Me quedé mirando los árboles. Elegí uno y lo miré con atención. Para un campesino eso era una casa. Para mi un estorbo. Estaba en otro país y se hablaba en otro idioma. Como en Paris pero más lejos.
Subí al auto de mi tío. Franqueamos los montes por los rojos caminos que se acuestan en la verde selva. Bruto hombre aquel. Y mi madre quería retornar comprándole un campo. Lo había imaginado culto, trabajador. Miré a mi tío. Pero allí solo había brutos, uno al lado del otro, invariablemente.
[1] Es interesante notar que el término remoto que en principio es aplicado para hablar de algo alejado, se emplea frecuentemente para designar lugares inhóspitos, término que a su vez designa lugares inseguros, pero inseguros para el hombre civilizado y no para quienes habitan esos lugares. La frase de Alberdi perdería fuerza pero ganaría en claridad si se la formulara así; Salta es un lugar más remoto que Paris.
12 Mis abuelos paternos son españoles o sea, de las proximidades de Buenos Aires.
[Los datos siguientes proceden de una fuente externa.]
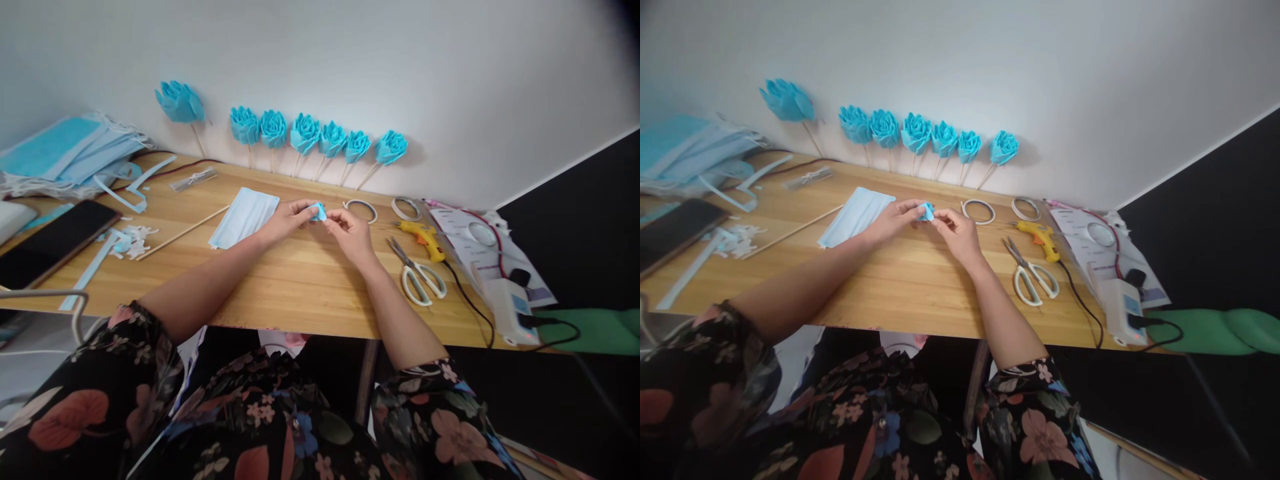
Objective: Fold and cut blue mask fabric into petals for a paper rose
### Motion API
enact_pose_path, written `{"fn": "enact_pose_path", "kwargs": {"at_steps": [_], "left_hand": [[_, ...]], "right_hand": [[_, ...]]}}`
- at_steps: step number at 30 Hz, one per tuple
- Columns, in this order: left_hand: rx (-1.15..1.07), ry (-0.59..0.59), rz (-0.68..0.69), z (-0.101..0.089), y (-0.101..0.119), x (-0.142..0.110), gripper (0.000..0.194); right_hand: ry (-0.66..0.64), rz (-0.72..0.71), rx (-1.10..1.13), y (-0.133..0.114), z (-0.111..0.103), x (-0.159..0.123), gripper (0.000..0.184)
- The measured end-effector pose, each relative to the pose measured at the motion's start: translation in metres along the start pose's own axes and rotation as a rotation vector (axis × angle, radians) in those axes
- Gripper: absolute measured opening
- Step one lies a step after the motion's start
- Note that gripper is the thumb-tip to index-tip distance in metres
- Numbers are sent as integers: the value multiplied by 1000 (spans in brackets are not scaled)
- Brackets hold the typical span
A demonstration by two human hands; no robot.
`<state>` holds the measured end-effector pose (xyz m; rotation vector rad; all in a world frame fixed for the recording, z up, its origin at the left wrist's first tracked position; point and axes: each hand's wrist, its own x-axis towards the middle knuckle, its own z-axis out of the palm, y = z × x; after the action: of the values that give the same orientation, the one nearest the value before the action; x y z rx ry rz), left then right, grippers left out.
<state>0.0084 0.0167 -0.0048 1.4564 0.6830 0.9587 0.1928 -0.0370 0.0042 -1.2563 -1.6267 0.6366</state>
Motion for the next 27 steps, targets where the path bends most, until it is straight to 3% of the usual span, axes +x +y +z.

13 Los colchones están hechos de plumas de gallina. Todo el colchón es la suma de las gallinas que prepararon para los invitados. La casa que tiene mayor cantidad de colchones es la que tuvo mayor cantidad de visitas.
14 Los posos están llenos de gallinas. Todos los posos es la suma de gallinas que prepararon para los invitados. La casa que ostenta la mayor cantidad de posos es la que tuvo mayor cantidad de visitas.